Nella riproduzione, in basso a sinistra, l’uccello con la stella sul capo, ad esempio, è Venere; proseguendo verso destra abbiamo Saturno e Giove in piedi su delle barche; poi troviamo Iside e, accanto, Orione con le tre stelle delta, epsilon e zeta, o Mintaka, Alnilam e Alnitak, cioè le stelle della “Cintura di Orione” (o, popolarmente, “bastone di S.Giuseppe”) che limita a Nord la nebulosa gassosa M42, cosa, questa, che pare vedersi, addirittura, a destra di Orione, in quel riquadro al centro del pannello, il che, sinceramente, dovrebbe farci riflettere prima di chiamare “primitivo” un popolo con siffatte conoscenze astronomiche.
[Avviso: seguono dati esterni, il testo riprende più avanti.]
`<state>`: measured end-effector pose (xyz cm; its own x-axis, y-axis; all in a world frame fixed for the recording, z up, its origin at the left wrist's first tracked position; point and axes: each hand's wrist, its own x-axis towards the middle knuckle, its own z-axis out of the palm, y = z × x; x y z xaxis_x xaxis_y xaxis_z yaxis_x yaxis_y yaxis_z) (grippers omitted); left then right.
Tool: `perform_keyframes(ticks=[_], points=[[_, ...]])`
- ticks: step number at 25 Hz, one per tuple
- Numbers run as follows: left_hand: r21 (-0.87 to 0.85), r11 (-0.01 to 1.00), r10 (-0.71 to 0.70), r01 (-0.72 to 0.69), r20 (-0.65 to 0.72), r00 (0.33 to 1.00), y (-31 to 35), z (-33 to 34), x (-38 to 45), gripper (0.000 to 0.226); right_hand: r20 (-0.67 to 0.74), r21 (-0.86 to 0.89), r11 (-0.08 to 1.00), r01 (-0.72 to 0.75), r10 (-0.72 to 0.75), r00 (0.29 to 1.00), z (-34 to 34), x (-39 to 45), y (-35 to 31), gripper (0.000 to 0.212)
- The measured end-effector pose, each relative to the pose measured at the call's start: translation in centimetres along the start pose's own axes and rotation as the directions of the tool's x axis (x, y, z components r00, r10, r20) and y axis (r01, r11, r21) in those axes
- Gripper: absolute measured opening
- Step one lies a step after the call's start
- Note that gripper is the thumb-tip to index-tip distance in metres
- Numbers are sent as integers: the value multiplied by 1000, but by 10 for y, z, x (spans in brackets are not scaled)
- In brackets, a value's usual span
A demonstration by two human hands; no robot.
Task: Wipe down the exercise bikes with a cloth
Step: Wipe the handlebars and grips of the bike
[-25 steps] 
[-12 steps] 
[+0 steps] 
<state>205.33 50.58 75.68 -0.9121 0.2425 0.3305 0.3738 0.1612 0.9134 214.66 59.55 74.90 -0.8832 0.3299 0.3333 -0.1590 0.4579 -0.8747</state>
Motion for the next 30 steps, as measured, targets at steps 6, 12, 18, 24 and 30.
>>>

Per quanto riguarda i decani, questo sono descritti nelle successive sequenze sulla destra del pannello.

Consideriamo comunque che la presenza di questi “decani” sembra ritrovarsi già in epoca mesopotamica, e precisamente nel cosidetto “Poema della Creazione”, l’“Enuma Elish”, dove si parla si “stazioni” che furono costruite per ogni divinità, fissando così le loro immagini astrali, cioè le Costellazioni.


Nilo Fiume Sacro

Come si vede, ampio è il ventaglio delle testimonianze sulle conoscenze astronomico-matematiche e sulla concezione cosmologica dell’antico popolo della Valle del Nilo, conoscenze che, nonostante si appoggino a esempi “infantili” (l’ammasso di terra tagliato in due dal fiume su cui si innalzano i pilastri che sorreggono la volta celeste), tradiscono un sapere che sembra, come detto, affondare le proprie radici in un passato che sicuramente va oltre il periodo cosidetto “tinita” (I-II dinastia), così come profondi sono i significati che possiamo trarre dal fatto che il fiume sacro trovi le sue sorgenti simboliche nel “decano del montone/decimo settore”, e che comunque svolga il suo corso sull’asse Capricorno/Cancro, almeno se visto, questo, come asse che dalla “Prima Terra” (Capricorno), “Terra di Dio”, porta alla “Terra dell’Uomo” (Cancro, inteso come dominio della “forma”, mondo delle cause): in Capricorno abbiamo il respiro dello Spirito, in Cancro troviamo lo spirito che respira, cioè l’essere divenuto uomo, arrivato alla sua manifestazione fisica.

Ecco che allora il Nilo, da semplice dispensatore di vita per la gente della sua valle, si copre di significati simbolici che racchiudono il mistero della vita, si copre di quegli assunti anche esoterici che lo immettono, lui, fiume sacro, nel novero di quei misteri che travalicano le umane vicende e che si perdono negli spazi siderali, da dove ammicca, con fare sornione, l’Equatore Galattico, unico, vero fiume sacro.


[1] John Martin Plumley, La cosmologia dell’antico Egitto, p. 14, in: Carmen Blacker e Michael Loewe (a cura di), Antiche Cosmologie, Astrolabio, Roma 1978, pp. 11-31.
[2] Giorgio Abetti, Storia dell’Astronomia, Vallecchi, Firenze 1963, p. 28.
[3] Consideriamo che Khnum è anche il nome della divinità dalla testa di montone, signore dell’acqua fredda e della cascata di Assuan, regolatore degli straripamenti del Nilo.
[4] Da notare che nell’ecosistema della Valle del Nilo, le “colline”, cioè quei monticelli di terra fertile che comparivano regolarmente nel fiume quando le acque dell’inondazione si erano ritirate, avevano un ruolo importantissimo in funzione dello sviluppo della vita, sia animale che vegetale.
[5] J. M. Plumley, op.cit., p. 22.
[6] J. M. Plumley, op.cit., pp.23-24.
[7] J. M. Plumley, op.cit., p. 26.
[8] J. M. Plumley, op.cit., p. 31.
[9] Si veda: Sergio Ghivarello, Le origini dell’Astrologia, in: “Linguaggio Astrale” n.35/1979.
[10] In pratica 36 suddivisioni di 10 giorni ciascuna nelle quali era diviso l’anno egizio, ovvero 36 parti del cerchio zodiacale, ognuno sotto la giurisdizione di un determinato astro. Si veda Giulio Firmico Materno (IV secolo d.C.), capitolo 16 del IV libro del De Nativitatibus, sive matheseos libri VIII.
[11] Tratto da: Velia Armuzzi, Realtà e mito della Sfinge, in: “Giornale dei Misteri”, n. 25/1972, Corrado Tedeschi Editore, Firenze.
[12] Calendario relativo all’anno vago. Con il termine “anno vago” si intende un anno di 12 mesi, tutti di 30 giorni, che annoverava poi 5 giorni in più fuori mese, detti “epagomeni”, così da ottenere 365 giorni; ora, essendo più corto di ¼ di giorno dell’anno siderale, quella che era la data di inizio dell’anno, segnalata come detto dal sorgere eliaco di Sirio, ritardava di un giorno ogni 4 anni; dal che l’anno egiziano aveva un inizio mobile rispetto al ciclo delle stagioni: da qui, appunto, il nome di “anno vago”.